The fusion directorate and its assigned staff will operate outside of a victim`s immediate chain of command, offering an additional mechanism for reporting sexual assault or sexual harassment incidents.
“Soldiers and DA Civilians must feel comfortable raising allegations of sexual harassment or sexual assault, quickly receive the care and services they need, and be treated with dignity and respect throughout the process,” said Lt. Gen.

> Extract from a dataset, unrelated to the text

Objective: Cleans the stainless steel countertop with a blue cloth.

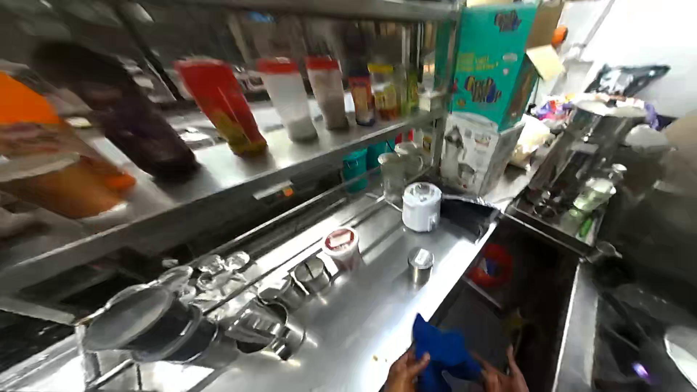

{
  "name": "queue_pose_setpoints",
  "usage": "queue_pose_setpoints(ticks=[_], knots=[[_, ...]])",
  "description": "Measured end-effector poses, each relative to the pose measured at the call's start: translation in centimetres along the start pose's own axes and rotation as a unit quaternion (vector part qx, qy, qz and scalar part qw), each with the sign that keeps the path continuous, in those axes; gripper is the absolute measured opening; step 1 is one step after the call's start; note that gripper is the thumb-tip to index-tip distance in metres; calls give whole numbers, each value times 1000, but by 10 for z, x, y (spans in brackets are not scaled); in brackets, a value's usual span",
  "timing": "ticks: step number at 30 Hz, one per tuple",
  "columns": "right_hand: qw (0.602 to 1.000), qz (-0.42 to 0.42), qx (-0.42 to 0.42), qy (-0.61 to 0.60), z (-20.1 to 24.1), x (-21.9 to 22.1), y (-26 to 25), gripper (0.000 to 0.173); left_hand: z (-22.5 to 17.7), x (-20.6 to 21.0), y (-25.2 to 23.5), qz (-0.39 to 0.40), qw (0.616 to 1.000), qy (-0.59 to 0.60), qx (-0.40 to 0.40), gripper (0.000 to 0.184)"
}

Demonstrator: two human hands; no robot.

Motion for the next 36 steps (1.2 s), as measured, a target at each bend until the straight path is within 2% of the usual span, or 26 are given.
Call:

Gary M. Brito, the deputy chief of staff of G-1 and a tri-chair of the People First Task Force, which is leading efforts to redesign the SHARP program.
“The fusion directorate is designed to ensure that sexual assault victims experience a supportive and compassionate response from a team of professionals working under the direct oversight of a senior commander.”
Aberdeen Proving Ground, Maryland; Schofield Barracks, Hawaii; Fort Bragg, North Carolina; Fort Irwin, California; Fort Riley, Kansas; and Fort Sill, Oklahoma will host pilot sites, which are expected to open in early 2022.
In announcing the pilot program, a statement said The Army continues to make policy changes to help ensure that a Soldier`s report of sexual assault or sexual harassment is always met with a timely and effective response.
The Fort Hood study offered a total of seventy recommendations for dealing with the issues, and the Army is taking steps to implement all of them.